A DSL for peephole transformation rules of integer operations in the PyPy JIT

108 points by todsacerdoti 9 months ago

fweimer 9 months ago

GCC does this match.pd. Here's the add_zero example, I think:

    /* Simplifications of operations with one constant operand and
       simplifications to constants or single values.  */
    
    (for op (plus pointer_plus minus bit_ior bit_xor)
      (simplify
        (op @0 integer_zerop)
        (non_lvalue @0)))

https://gcc.gnu.org/git/?p=gcc.git;a=blob;f=gcc/match.pd

The floating point case can be more complicated because of signed zeros and signaling NaNs, see fold_real_zero_addition_p.

westurner 9 months ago

math.fma fused multiply add is in Python 3.13. Are there already rules to transform expressions to math.fma?

And does Z3 verification indicate differences in output due to minimizing float-rounding error?

https://docs.python.org/3/library/math.html#math.fma :

> math.fma(x, y, z)

> Fused multiply-add operation. Return (x * y) + z, computed as though with infinite precision and range followed by a single round to the float format. This operation often provides better accuracy than the direct expression (x * y) + z.

> This function follows the specification of the fusedMultiplyAdd operation described in the IEEE 754 standard.

cfbolztereick 9 months ago

I only support integer operations in the DSL so far.
(but yes, turning the python expression x*y+z into an fma call would not be a legal optimization for the jit anyway. And Z3 would rightfully complain. The results must be bitwise identical before and after optimization)
- westurner 9 months ago
  
  Does Z3 distinguish between x*y+z and z+y*x, in terms of floating point output?
  math.fma() would be a different function call with the same or similar output.
  (deal-solver is a tool for verifying formal implementations in Python with Z3.)

hoten 9 months ago

The before/after delta is very satisfying and clearly easier to work with. Very nice.

How does the DSL handle side effects? I'm assuming any term here could be a compound expression, so what part of the system prevents "0*callfn()" from reducing to "0"?

bastawhiz 9 months ago

I believe this operates on values in something akin to registers, not expression trees. By the time you get to a place where one of these rules is relevant, the side effect has already taken place. This just prevents the return of such a function call to be operated on, like in your example.
- cfbolztereick 9 months ago
  
  Yeah, that's exactly right. It's operating on an SSA-based intermediate representation. So if an operation gets removed, the arguments are still being computed. The earlier operations that produce those arguments can also be removed by dead code elimination (which runs later), but indeed only if they have no side effects.
  I suppose the notation of the rule heads makes it look like there actually are expression trees, which is maybe sort of confusing.

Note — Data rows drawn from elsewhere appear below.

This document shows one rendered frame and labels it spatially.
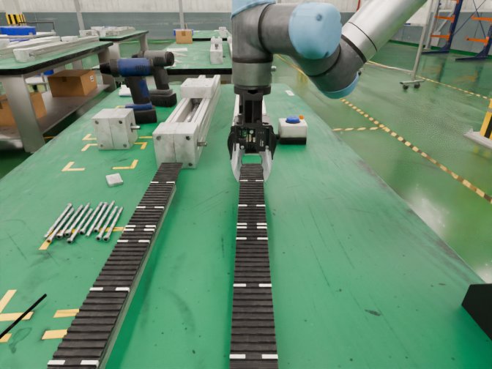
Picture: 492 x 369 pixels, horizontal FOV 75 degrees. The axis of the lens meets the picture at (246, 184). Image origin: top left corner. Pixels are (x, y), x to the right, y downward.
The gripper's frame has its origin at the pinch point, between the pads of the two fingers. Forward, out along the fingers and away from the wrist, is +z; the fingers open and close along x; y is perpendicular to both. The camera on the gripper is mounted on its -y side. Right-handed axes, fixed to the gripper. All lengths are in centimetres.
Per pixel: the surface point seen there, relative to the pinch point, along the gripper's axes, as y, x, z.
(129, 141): -24.4, -35.3, 1.2
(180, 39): -389, -86, -2
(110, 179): -2.3, -32.9, 2.4
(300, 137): -26.9, 15.1, 0.8
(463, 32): -1022, 665, 21
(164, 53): -72, -34, -18
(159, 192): 8.4, -18.6, -0.1
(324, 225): 15.1, 13.5, 3.2
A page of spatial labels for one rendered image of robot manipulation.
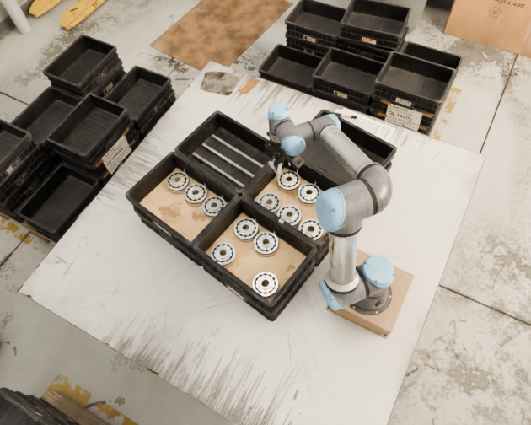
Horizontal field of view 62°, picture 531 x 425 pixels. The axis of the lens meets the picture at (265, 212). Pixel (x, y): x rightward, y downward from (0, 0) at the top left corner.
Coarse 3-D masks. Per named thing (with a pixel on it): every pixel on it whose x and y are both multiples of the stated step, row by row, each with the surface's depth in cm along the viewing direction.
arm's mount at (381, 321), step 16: (368, 256) 182; (400, 272) 178; (400, 288) 174; (352, 304) 171; (384, 304) 171; (400, 304) 171; (352, 320) 177; (368, 320) 168; (384, 320) 168; (384, 336) 174
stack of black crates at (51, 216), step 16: (64, 176) 274; (80, 176) 269; (48, 192) 267; (64, 192) 270; (80, 192) 270; (96, 192) 264; (32, 208) 261; (48, 208) 265; (64, 208) 264; (80, 208) 257; (32, 224) 260; (48, 224) 260; (64, 224) 248
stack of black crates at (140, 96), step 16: (128, 80) 292; (144, 80) 300; (160, 80) 291; (112, 96) 284; (128, 96) 293; (144, 96) 292; (160, 96) 284; (128, 112) 286; (144, 112) 274; (160, 112) 291; (144, 128) 280
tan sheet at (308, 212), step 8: (272, 184) 198; (264, 192) 196; (272, 192) 196; (280, 192) 196; (296, 192) 195; (256, 200) 194; (288, 200) 193; (296, 200) 193; (304, 208) 191; (312, 208) 191; (288, 216) 189; (304, 216) 189; (312, 216) 189
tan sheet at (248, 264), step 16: (224, 240) 185; (240, 256) 181; (256, 256) 181; (272, 256) 180; (288, 256) 180; (304, 256) 180; (240, 272) 178; (256, 272) 177; (272, 272) 177; (288, 272) 176
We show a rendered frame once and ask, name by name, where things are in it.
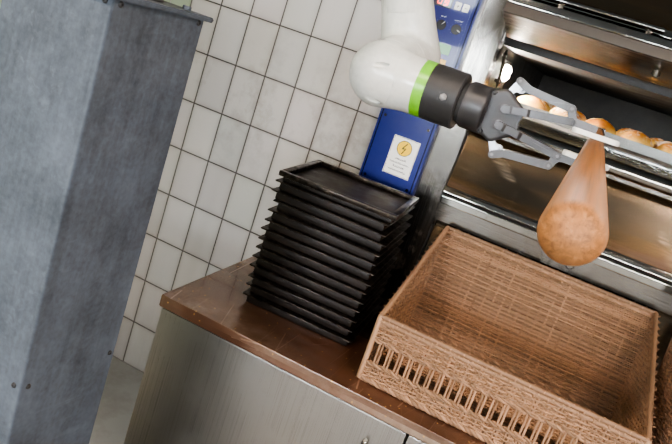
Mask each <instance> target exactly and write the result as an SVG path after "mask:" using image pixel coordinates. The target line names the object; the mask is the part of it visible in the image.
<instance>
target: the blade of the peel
mask: <svg viewBox="0 0 672 444"><path fill-rule="evenodd" d="M520 104H521V105H522V107H523V108H525V109H530V110H535V111H540V112H546V113H550V112H547V111H544V110H541V109H538V108H535V107H533V106H530V105H527V104H524V103H521V102H520ZM546 122H549V121H546ZM549 123H552V124H555V125H558V126H561V127H564V128H566V129H569V130H572V128H573V126H569V125H564V124H559V123H554V122H549ZM604 137H607V138H610V139H613V140H616V141H619V142H620V145H619V146H618V147H621V148H624V149H627V150H630V151H633V152H636V153H638V154H641V155H644V156H647V157H650V158H653V159H656V160H659V161H662V162H664V163H667V164H670V165H672V154H670V153H667V152H664V151H661V150H658V149H655V148H652V147H649V146H646V145H644V144H641V143H638V142H635V141H632V140H629V139H626V138H623V137H620V136H617V135H614V134H611V133H608V132H606V131H605V135H604Z"/></svg>
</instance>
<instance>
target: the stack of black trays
mask: <svg viewBox="0 0 672 444"><path fill-rule="evenodd" d="M279 175H280V176H282V177H283V178H279V179H276V180H275V181H277V182H280V183H281V184H280V186H279V187H276V188H272V189H271V190H272V191H275V192H277V193H276V196H275V199H274V200H273V201H274V202H277V203H278V205H277V206H274V207H271V208H268V210H269V211H271V212H273V213H272V216H270V217H267V218H265V220H266V221H269V222H270V223H269V224H267V225H265V226H262V227H261V229H263V230H266V232H265V234H264V235H261V236H259V237H258V238H259V239H261V240H263V243H261V244H259V245H257V246H256V248H259V249H261V250H260V251H259V252H257V253H255V254H253V255H252V256H253V257H255V258H257V260H256V261H254V262H252V263H250V264H249V265H251V266H253V267H254V270H253V272H252V273H250V274H248V276H250V277H252V278H253V279H252V280H251V281H249V282H247V283H246V284H247V285H249V286H251V287H250V288H248V289H247V290H245V291H244V292H242V293H243V294H245V295H247V299H246V301H248V302H250V303H252V304H254V305H256V306H258V307H261V308H263V309H265V310H267V311H269V312H272V313H274V314H276V315H278V316H280V317H282V318H285V319H287V320H289V321H291V322H293V323H296V324H298V325H300V326H302V327H304V328H306V329H309V330H311V331H313V332H315V333H317V334H320V335H322V336H324V337H326V338H328V339H331V340H333V341H335V342H337V343H339V344H341V345H344V346H347V345H348V343H352V342H353V341H354V340H355V338H356V337H357V336H358V335H359V333H360V332H361V331H362V330H363V329H364V327H365V326H366V325H367V324H368V323H369V321H370V320H371V319H372V318H373V316H374V315H375V314H376V313H377V312H378V310H379V309H380V308H381V306H379V304H380V303H381V302H382V301H383V300H384V298H382V297H380V295H381V294H382V293H383V292H384V291H385V290H386V289H385V288H383V287H384V286H385V285H386V284H387V283H388V281H387V280H388V279H389V278H390V277H391V276H392V274H390V273H389V272H390V271H391V270H392V269H393V268H394V267H395V265H393V263H394V262H395V261H396V259H397V258H398V257H396V256H395V255H396V254H397V253H398V252H399V251H400V250H401V249H400V248H398V246H399V245H400V244H401V243H402V242H403V241H404V240H402V239H401V238H403V237H404V236H405V235H406V234H407V233H405V232H404V231H405V230H406V229H407V228H408V227H410V226H411V224H409V223H407V222H406V221H408V220H409V219H410V218H412V217H413V216H412V215H410V214H408V212H410V211H411V210H412V209H414V208H415V206H414V205H415V204H416V203H418V201H419V198H418V197H415V196H412V195H410V194H407V193H405V192H402V191H400V190H397V189H394V188H392V187H389V186H387V185H384V184H381V183H379V182H376V181H374V180H371V179H368V178H366V177H363V176H361V175H358V174H356V173H353V172H350V171H348V170H345V169H343V168H340V167H337V166H335V165H332V164H330V163H327V162H324V161H322V160H319V159H318V160H314V161H310V162H307V163H303V164H300V165H296V166H293V167H289V168H286V169H283V170H280V171H279Z"/></svg>
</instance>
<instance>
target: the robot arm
mask: <svg viewBox="0 0 672 444"><path fill-rule="evenodd" d="M153 1H157V2H164V0H153ZM381 7H382V24H381V39H380V40H376V41H373V42H370V43H368V44H366V45H364V46H363V47H362V48H360V49H359V50H358V51H357V53H356V54H355V55H354V57H353V59H352V61H351V64H350V69H349V80H350V84H351V87H352V89H353V91H354V93H355V94H356V95H357V97H358V98H359V99H361V100H362V101H363V102H364V103H366V104H368V105H370V106H373V107H378V108H387V109H393V110H397V111H401V112H405V113H408V114H411V115H413V116H416V117H419V118H421V119H424V120H427V121H429V122H432V123H435V124H438V125H440V126H443V127H446V128H448V129H451V128H453V127H454V126H455V125H456V123H457V125H458V126H459V127H461V128H464V129H467V130H469V131H472V132H475V133H478V134H480V135H482V136H483V137H484V138H485V139H486V140H487V141H488V142H489V152H488V157H489V158H502V157H503V158H507V159H511V160H514V161H518V162H522V163H525V164H529V165H532V166H536V167H540V168H543V169H547V170H550V169H551V168H552V167H553V166H554V165H555V164H556V163H558V162H563V163H566V164H568V165H572V164H573V162H574V161H575V159H576V157H577V156H578V153H575V152H572V151H570V150H567V149H564V150H563V152H562V153H561V152H559V151H557V150H556V149H554V148H552V147H550V146H548V145H546V144H544V143H543V142H541V141H539V140H537V139H535V138H533V137H531V136H529V135H528V134H526V133H524V132H522V131H521V130H519V123H520V121H521V120H522V118H523V117H528V118H533V119H538V120H544V121H549V122H554V123H559V124H564V125H569V126H573V128H572V132H575V133H578V134H581V135H584V136H587V137H590V138H593V139H596V140H599V141H601V142H604V143H607V144H610V145H613V146H616V147H618V146H619V145H620V142H619V141H616V140H613V139H610V138H607V137H604V136H601V135H599V134H596V132H597V129H598V127H597V126H596V125H593V124H590V123H587V122H584V121H581V120H579V119H578V118H577V116H576V113H577V108H576V106H575V105H572V104H570V103H568V102H566V101H563V100H561V99H559V98H557V97H554V96H552V95H550V94H548V93H545V92H543V91H541V90H539V89H537V88H534V87H532V86H531V85H530V84H529V83H528V82H527V81H526V80H525V79H524V78H522V77H519V78H517V80H516V83H514V84H513V85H512V86H511V87H510V88H509V89H496V88H494V87H491V86H488V85H485V84H482V83H479V82H476V81H475V82H473V83H472V75H471V74H470V73H467V72H464V71H461V70H458V69H455V68H452V67H449V66H446V65H444V64H441V63H440V59H441V51H440V45H439V39H438V32H437V25H436V17H435V8H434V0H381ZM516 92H518V93H520V94H524V93H525V92H526V93H528V94H530V95H532V96H534V97H536V98H539V99H541V100H543V101H545V102H548V103H550V104H552V105H554V106H556V107H559V108H561V109H563V110H565V111H568V117H567V116H561V115H556V114H551V113H546V112H540V111H535V110H530V109H525V108H523V107H522V105H521V104H520V102H519V101H518V99H517V98H516V96H515V95H514V93H516ZM510 136H512V137H514V138H515V139H517V140H520V141H521V142H523V143H525V144H527V145H529V146H531V147H533V148H534V149H536V150H538V151H540V152H542V153H544V154H545V155H547V156H549V157H551V158H550V159H549V160H545V159H542V158H538V157H534V156H530V155H527V154H523V153H519V152H516V151H512V150H508V149H503V146H502V145H500V144H497V143H496V140H499V139H503V138H507V137H510Z"/></svg>
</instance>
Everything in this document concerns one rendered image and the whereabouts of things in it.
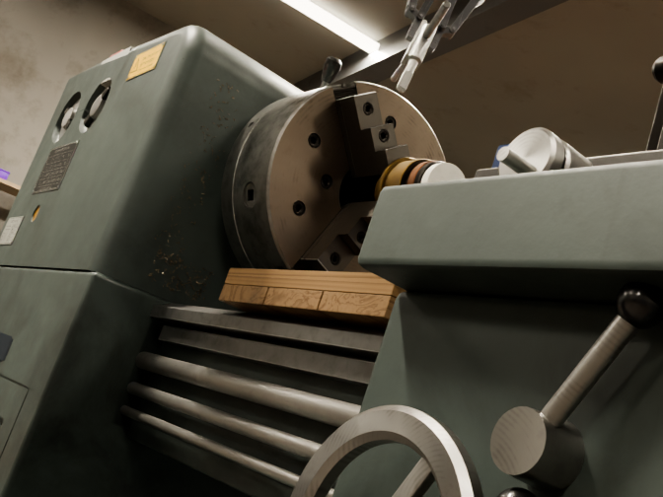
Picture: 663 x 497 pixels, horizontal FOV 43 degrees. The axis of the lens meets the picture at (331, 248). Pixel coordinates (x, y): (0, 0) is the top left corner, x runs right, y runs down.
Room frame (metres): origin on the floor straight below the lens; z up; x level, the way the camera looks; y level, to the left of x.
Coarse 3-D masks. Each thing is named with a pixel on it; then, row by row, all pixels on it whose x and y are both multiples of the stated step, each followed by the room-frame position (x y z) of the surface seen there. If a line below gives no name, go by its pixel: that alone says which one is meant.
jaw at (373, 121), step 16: (336, 96) 1.03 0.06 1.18; (352, 96) 1.00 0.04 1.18; (368, 96) 1.00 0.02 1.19; (352, 112) 1.01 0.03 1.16; (368, 112) 1.01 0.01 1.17; (352, 128) 1.02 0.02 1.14; (368, 128) 1.00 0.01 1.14; (384, 128) 1.00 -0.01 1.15; (352, 144) 1.03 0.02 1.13; (368, 144) 1.01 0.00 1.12; (384, 144) 1.01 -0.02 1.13; (352, 160) 1.05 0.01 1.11; (368, 160) 1.02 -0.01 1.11; (384, 160) 0.99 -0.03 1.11; (352, 176) 1.06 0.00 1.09; (368, 176) 1.03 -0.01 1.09
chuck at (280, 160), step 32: (320, 96) 1.01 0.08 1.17; (384, 96) 1.06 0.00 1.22; (256, 128) 1.06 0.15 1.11; (288, 128) 1.00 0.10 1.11; (320, 128) 1.02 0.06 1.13; (416, 128) 1.10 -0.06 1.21; (256, 160) 1.03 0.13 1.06; (288, 160) 1.01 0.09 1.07; (320, 160) 1.03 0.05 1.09; (288, 192) 1.02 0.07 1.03; (320, 192) 1.04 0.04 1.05; (256, 224) 1.04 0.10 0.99; (288, 224) 1.02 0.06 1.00; (320, 224) 1.05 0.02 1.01; (256, 256) 1.08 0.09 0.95; (288, 256) 1.03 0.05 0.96
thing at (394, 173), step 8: (400, 160) 0.99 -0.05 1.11; (408, 160) 1.00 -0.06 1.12; (416, 160) 0.97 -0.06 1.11; (424, 160) 0.97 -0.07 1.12; (392, 168) 0.99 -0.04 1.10; (400, 168) 0.97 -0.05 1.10; (408, 168) 0.96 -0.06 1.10; (416, 168) 0.95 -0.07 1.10; (424, 168) 0.94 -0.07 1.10; (384, 176) 0.98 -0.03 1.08; (392, 176) 0.98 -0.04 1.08; (400, 176) 0.96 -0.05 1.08; (408, 176) 0.96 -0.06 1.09; (416, 176) 0.94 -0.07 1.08; (376, 184) 1.02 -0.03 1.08; (384, 184) 0.99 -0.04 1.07; (392, 184) 0.97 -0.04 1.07; (400, 184) 0.96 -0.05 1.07; (376, 192) 1.02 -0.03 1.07; (376, 200) 1.02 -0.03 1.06
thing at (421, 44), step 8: (424, 24) 1.13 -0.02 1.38; (416, 40) 1.13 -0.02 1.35; (424, 40) 1.13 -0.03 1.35; (416, 48) 1.13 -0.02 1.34; (424, 48) 1.13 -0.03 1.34; (408, 56) 1.13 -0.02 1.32; (416, 56) 1.12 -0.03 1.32; (408, 64) 1.13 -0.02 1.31; (416, 64) 1.13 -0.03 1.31; (408, 72) 1.13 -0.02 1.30; (400, 80) 1.13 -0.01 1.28; (408, 80) 1.13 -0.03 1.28; (400, 88) 1.13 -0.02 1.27
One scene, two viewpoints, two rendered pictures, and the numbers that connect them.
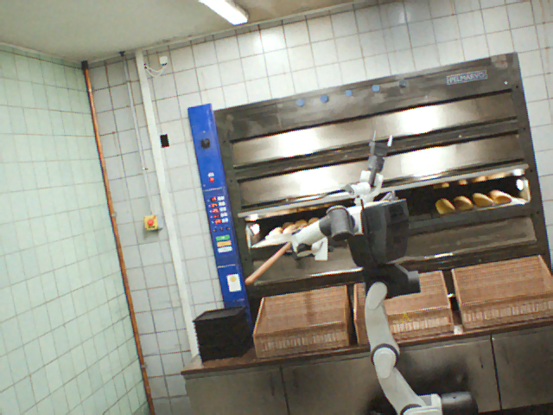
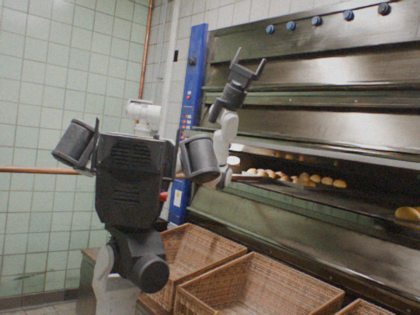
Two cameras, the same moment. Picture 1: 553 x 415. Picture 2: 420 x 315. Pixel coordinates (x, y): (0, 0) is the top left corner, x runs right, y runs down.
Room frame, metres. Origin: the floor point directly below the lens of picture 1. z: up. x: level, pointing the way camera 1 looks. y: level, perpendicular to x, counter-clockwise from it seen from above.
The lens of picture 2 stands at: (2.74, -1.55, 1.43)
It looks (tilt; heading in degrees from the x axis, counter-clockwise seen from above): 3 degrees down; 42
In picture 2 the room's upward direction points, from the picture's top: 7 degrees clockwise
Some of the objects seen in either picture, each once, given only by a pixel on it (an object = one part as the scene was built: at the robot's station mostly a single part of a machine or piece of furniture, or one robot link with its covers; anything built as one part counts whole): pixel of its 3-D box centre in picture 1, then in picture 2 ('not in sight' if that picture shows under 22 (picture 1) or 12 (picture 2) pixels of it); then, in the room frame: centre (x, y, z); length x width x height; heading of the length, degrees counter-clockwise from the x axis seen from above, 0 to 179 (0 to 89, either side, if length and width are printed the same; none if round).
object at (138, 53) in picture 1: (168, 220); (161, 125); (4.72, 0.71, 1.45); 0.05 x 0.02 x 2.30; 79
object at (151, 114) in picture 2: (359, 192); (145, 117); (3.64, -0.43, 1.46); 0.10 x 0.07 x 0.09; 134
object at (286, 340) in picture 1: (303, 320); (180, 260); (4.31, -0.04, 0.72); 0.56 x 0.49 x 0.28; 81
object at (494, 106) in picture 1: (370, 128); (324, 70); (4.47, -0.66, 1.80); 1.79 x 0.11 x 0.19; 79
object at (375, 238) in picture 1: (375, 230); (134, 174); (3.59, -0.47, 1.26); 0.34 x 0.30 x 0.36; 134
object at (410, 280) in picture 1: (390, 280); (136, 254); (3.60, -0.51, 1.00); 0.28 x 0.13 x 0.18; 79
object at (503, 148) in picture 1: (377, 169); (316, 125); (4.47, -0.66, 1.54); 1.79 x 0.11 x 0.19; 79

JonChesterfield 9 months ago

A cost model would give a proof of termination - require the output of each transform to be cheaper than the input. Confluence is less obvious.

mattalex 9 months ago

Once you have strong normalization you can just check local confluence and use Newman's lemma to get strong confluence. That should be pretty easy: just build all n^2 pairs and run them to termination (which you have proven before). If those pairs are confluent, so is the full rewriting scheme.
- JonChesterfield 9 months ago
  
  That is a new one to me. Tracked the reference back to https://www.jstor.org/stable/1968867 which looks excellent. Thank you!

mjcohen 9 months ago

Interesting to see which optimizations are never used.

marticer1 9 months ago

[dead]